Trusts and Estates
Ca. Trs. & Estates Quarterly Volume 11, Issue 2, Summer 2005
DEAD MAN TALKING: IS THERE LIFE AFTER DEATH FOR THE ATTORNEY-CLIENT PRIVILEGE?
By William R. Burford and Terence S. Nunan
I. INTRODUCTION
On Valentine’s Day 2005, the Supreme Court of California delivered a small surprise to some members of the bar. In HLC Properties, Ltd. v. Superior Court,1 a royalties disputes involving the recordings by the late Harry Lillis (Bing) Crosby, the court ruled that, under §§ 953 and 954 of the California Evidence Code, the attorney-client privilege was extinguished upon the discharge of Crosby’s executor in 1981 and consequently that dozens of decades-old written communications to and from Crosby’s lawyers were subject to disclosure.
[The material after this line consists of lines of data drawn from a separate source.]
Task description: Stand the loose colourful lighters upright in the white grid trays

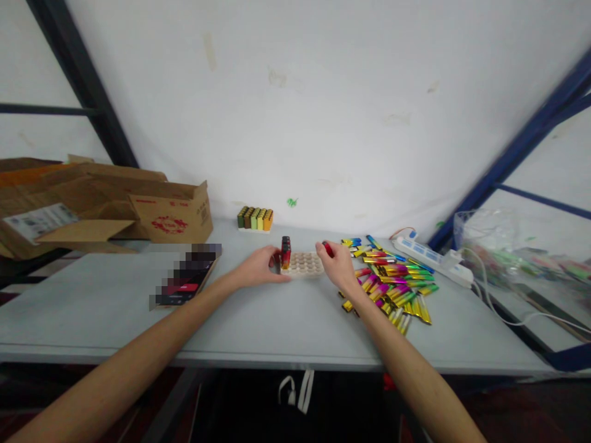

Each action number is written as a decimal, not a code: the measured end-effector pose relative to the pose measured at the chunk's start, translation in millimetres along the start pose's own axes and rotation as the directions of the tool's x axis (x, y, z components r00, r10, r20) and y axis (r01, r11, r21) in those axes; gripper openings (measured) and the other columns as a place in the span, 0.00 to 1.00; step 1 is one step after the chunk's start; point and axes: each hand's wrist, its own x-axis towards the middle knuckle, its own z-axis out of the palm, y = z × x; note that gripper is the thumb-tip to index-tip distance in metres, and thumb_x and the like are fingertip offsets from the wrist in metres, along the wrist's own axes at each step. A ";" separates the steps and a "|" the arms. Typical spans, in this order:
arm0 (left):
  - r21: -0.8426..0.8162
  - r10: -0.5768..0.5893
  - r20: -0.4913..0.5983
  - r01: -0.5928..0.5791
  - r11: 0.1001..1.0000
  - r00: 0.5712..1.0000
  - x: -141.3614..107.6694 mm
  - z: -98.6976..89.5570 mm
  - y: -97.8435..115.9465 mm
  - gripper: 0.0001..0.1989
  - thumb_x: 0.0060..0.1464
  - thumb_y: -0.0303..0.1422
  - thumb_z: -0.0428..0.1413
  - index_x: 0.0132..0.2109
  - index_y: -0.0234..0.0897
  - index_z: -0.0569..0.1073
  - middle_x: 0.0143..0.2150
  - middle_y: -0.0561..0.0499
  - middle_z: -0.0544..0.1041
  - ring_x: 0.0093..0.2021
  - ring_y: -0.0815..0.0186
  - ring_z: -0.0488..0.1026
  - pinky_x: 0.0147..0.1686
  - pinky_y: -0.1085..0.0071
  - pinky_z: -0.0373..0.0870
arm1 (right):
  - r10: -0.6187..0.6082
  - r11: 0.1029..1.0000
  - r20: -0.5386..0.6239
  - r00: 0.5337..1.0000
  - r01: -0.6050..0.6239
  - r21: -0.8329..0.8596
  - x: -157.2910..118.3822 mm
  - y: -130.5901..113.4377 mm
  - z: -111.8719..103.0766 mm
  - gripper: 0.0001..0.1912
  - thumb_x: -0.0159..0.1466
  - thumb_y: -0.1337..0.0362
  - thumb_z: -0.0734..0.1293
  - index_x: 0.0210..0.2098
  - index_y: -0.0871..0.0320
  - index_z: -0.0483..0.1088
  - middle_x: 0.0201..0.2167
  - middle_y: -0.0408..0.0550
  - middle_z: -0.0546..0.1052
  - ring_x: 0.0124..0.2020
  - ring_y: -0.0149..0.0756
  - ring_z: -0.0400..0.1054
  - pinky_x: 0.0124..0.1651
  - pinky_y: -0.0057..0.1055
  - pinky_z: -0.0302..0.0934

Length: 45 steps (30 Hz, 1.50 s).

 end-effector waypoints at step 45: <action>0.046 0.056 -0.022 -0.055 0.997 0.998 0.2 2.3 2.2 0.33 0.40 0.57 0.67 0.43 0.33 0.77 0.36 0.48 0.76 0.35 0.60 0.71 0.34 0.67 0.65 | -0.155 0.976 0.201 0.967 0.118 0.184 -13.0 -0.2 20.3 0.18 0.70 0.50 0.65 0.39 0.58 0.75 0.25 0.43 0.76 0.26 0.33 0.68 0.31 0.28 0.59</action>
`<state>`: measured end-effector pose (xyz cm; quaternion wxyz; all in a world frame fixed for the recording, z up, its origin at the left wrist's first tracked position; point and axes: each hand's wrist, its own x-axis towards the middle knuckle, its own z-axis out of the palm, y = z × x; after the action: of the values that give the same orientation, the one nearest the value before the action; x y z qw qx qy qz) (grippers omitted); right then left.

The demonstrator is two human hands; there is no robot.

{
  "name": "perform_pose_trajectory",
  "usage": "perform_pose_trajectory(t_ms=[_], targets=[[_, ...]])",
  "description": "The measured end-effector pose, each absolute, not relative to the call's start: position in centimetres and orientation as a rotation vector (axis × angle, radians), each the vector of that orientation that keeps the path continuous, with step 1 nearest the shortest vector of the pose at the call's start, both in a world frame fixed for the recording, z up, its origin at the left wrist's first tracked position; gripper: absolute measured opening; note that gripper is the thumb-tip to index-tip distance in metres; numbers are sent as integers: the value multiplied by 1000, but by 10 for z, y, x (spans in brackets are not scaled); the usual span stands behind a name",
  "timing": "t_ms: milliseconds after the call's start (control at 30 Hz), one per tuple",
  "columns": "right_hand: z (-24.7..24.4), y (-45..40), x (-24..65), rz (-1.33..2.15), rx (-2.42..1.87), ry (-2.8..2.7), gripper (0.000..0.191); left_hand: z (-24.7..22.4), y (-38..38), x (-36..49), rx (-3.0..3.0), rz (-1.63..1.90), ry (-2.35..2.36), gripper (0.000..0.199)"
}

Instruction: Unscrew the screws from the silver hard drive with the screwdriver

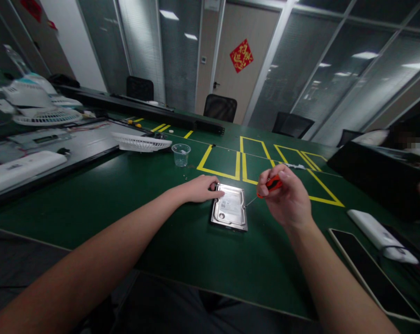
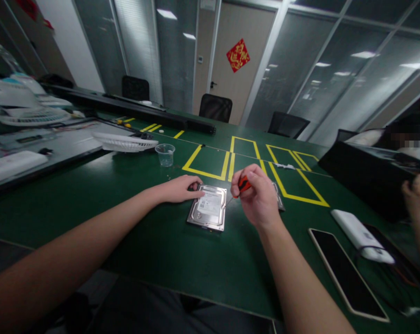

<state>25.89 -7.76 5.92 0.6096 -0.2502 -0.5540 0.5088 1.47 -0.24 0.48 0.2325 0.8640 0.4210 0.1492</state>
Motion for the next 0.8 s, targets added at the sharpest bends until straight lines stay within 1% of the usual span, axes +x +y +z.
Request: perform_pose_trajectory(t_ms=[267, 333, 500, 667, 800], targets=[[62, -79, 259, 1236, -556, -1261, 11, 4, -1, 14, 2351, 411, 1147, 60], [62, -79, 259, 1224, -562, -1273, 14, 4, -1, 14, 2356, 410, 1149, 60], [64, -80, 259, 1244, -540, -1252, 30, 2, 0, 14, 2349, 416, 1144, 60], [65, -80, 260, 1275, -533, -1243, 31, 0, 1, 14, 2389, 439, 1135, 55], [64, -79, 260, 1286, -527, -1281, 31, 2, 0, 14, 2369, 416, 1154, 57]])
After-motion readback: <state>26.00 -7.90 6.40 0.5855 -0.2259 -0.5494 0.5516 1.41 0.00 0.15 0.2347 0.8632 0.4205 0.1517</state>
Most probate lawyers are already aware that a personal representative is entitled to claim or waive the attorney-client privilege on behalf of a decedent and are familiar with various exceptions to the privilege recognized when a decedent’s testamentary intentions are placed at issue. Some (thoroughly nonscientific) polling suggests, however, that few practitioners understand the attorney-client privilege to vanish entirely upon the discharge of an executor or estate administrator, and fewer still have ever considered the impact post-death probate procedures and pre-death planning can have on the viability of the attorney-client privilege after a client’s death.